Your task is to output the listing word for word, with pictures excluded.

(The data begins)

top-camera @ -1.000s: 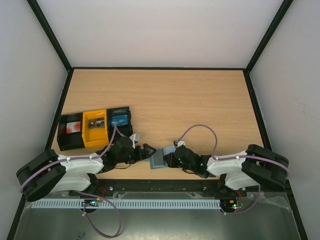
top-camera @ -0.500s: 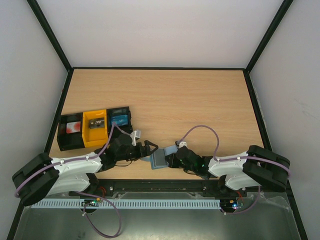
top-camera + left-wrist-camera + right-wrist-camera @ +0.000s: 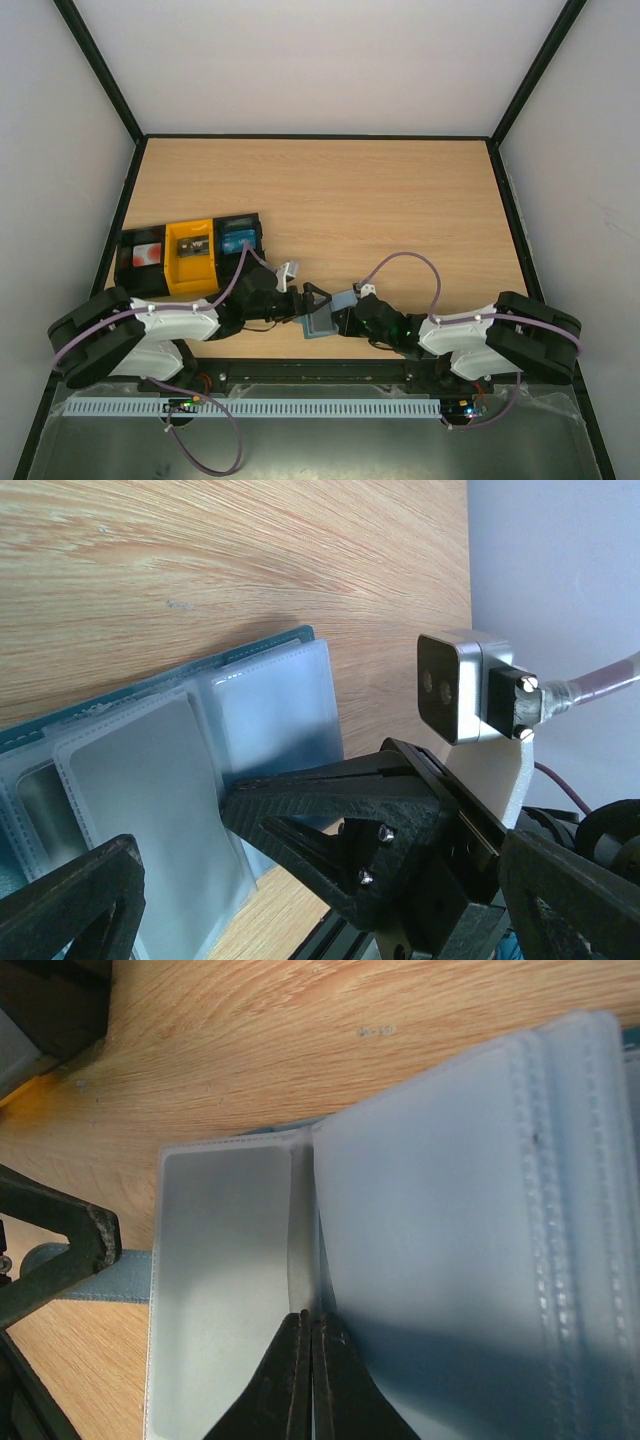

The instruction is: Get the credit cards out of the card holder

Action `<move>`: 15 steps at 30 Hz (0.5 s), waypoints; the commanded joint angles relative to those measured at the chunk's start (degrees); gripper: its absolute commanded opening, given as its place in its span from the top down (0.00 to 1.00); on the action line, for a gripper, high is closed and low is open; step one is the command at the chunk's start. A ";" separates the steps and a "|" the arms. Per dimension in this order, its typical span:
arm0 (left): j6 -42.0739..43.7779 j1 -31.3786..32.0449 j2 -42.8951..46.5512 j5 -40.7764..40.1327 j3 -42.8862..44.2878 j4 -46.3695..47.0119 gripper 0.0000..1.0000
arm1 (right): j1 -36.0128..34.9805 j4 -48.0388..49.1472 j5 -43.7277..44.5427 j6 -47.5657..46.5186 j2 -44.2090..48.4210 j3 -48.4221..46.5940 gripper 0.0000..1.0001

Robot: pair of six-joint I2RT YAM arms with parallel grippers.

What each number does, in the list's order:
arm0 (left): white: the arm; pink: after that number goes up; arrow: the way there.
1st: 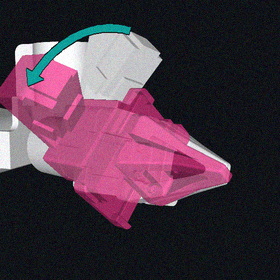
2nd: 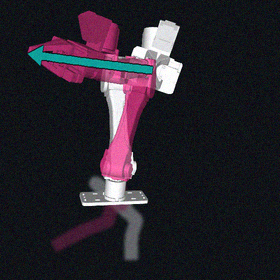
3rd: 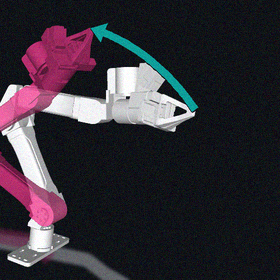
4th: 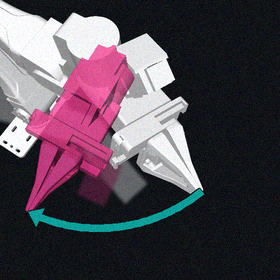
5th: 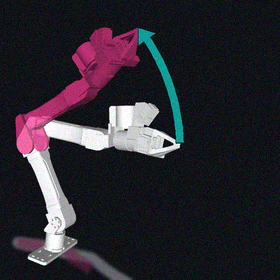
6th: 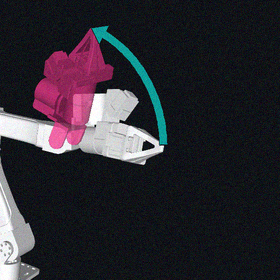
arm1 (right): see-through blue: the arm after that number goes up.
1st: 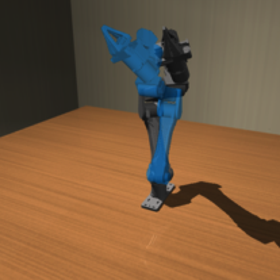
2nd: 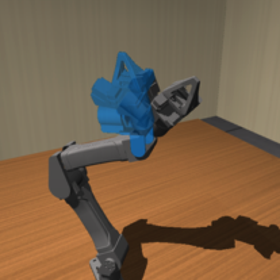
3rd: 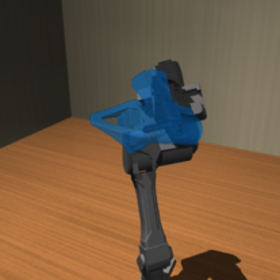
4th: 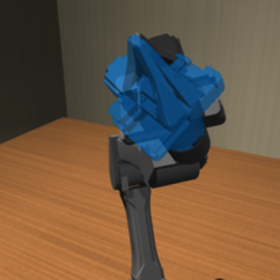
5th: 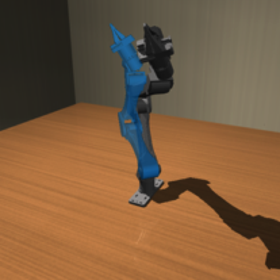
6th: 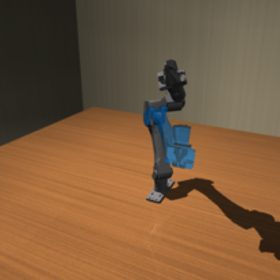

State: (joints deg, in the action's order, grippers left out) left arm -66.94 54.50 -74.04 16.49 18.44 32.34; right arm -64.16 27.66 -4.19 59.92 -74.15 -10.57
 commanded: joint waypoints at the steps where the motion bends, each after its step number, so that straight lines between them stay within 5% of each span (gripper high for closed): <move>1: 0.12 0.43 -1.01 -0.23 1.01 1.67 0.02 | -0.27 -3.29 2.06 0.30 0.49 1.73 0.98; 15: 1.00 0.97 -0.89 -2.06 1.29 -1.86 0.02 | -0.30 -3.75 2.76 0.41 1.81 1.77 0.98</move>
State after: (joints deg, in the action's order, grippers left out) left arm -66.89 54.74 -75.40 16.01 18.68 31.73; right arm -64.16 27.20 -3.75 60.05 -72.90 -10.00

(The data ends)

Output below →
top-camera @ -1.000s: 
top-camera @ -0.500s: 
top-camera + left-wrist-camera + right-wrist-camera @ +0.000s: 

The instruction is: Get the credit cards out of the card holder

Action `<move>`: 15 steps at 30 Hz (0.5 s), waypoints; the commanded joint angles relative to those measured at the chunk's start (degrees); gripper: its absolute commanded opening, given as its place in its span from the top down (0.00 to 1.00); on the action line, for a gripper, high is closed and low is open; step one is the command at the chunk's start. A ";" separates the steps and a "|" the arms. Per dimension in this order, its typical span:
arm0 (left): j6 -42.0739..43.7779 j1 -31.3786..32.0449 j2 -42.8951..46.5512 j5 -40.7764..40.1327 j3 -42.8862..44.2878 j4 -46.3695..47.0119 gripper 0.0000..1.0000
arm1 (right): j1 -36.0128..34.9805 j4 -48.0388..49.1472 j5 -43.7277..44.5427 j6 -47.5657..46.5186 j2 -44.2090..48.4210 j3 -48.4221..46.5940 gripper 0.0000..1.0001

Robot: pair of six-joint I2RT YAM arms with parallel grippers.

What each number does, in the list's order:
arm0 (left): white: the arm; pink: after that number goes up; arrow: the way there.
1st: 
2nd: 
3rd: 
4th: 
5th: 
6th: 
arm1 (right): see-through blue: the arm after that number goes up.
1st: 
2nd: 
3rd: 
4th: 
5th: 
6th: 

State: (joints deg, in the action's order, grippers left out) left arm -66.94 54.50 -74.04 16.49 18.44 32.34; right arm -64.16 27.66 -4.19 59.92 -74.15 -10.57
 commanded: joint waypoints at the steps where the motion bends, each after its step number, so that straight lines between them stay within 5% of each span (gripper high for closed): <move>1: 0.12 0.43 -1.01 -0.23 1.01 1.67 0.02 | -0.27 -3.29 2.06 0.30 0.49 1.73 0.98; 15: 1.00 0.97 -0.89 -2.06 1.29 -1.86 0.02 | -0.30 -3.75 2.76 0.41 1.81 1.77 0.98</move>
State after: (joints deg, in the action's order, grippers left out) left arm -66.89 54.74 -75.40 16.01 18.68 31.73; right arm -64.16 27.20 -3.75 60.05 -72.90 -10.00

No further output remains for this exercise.